Dataset section:
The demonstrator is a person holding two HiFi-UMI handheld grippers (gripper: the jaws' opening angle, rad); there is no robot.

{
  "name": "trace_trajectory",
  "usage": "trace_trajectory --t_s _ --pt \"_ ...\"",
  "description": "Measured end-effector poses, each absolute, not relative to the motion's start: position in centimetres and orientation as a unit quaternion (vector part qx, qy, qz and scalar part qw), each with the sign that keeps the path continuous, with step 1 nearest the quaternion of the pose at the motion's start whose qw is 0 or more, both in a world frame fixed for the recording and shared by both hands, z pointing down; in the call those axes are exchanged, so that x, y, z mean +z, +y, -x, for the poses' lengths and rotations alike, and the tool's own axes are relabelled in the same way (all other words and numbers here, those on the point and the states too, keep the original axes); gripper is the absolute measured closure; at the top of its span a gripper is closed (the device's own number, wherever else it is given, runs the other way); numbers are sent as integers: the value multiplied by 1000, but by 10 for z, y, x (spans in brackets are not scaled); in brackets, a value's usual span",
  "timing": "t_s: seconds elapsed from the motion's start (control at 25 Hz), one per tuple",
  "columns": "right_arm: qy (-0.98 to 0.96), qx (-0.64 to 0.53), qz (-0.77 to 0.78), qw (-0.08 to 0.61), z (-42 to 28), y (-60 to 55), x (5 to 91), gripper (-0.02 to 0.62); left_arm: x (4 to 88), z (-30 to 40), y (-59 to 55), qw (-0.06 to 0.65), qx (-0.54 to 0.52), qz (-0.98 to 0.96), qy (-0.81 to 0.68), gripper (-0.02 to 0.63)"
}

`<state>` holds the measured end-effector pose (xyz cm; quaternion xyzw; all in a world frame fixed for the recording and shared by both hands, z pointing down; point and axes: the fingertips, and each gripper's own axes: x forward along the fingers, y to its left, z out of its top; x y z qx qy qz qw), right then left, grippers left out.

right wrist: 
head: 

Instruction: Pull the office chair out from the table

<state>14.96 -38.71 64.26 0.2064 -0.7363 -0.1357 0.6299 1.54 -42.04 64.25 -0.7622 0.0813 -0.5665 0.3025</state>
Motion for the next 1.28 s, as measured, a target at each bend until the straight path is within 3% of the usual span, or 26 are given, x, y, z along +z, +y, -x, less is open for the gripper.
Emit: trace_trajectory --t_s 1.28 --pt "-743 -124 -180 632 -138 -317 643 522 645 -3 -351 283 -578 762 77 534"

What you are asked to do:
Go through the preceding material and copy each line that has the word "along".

Output of the exercise:
`<state>` holds the measured end-effector pose (xyz cm; quaternion xyzw; all in a world frame fixed for the recording and shared by both hands, z pointing down; point and axes: the fingertips, and each gripper's own axes: x forward along the fingers, y to its left, z out of its top; x y z qx qy qz qw), right then left, grippers left out.
Motion for the next 1.28 s, as measured, a target at each bend until the straight path is within 3% of the usual span, or 26 are given, x, y, z along +z, +y, -x, less is open for the gripper.

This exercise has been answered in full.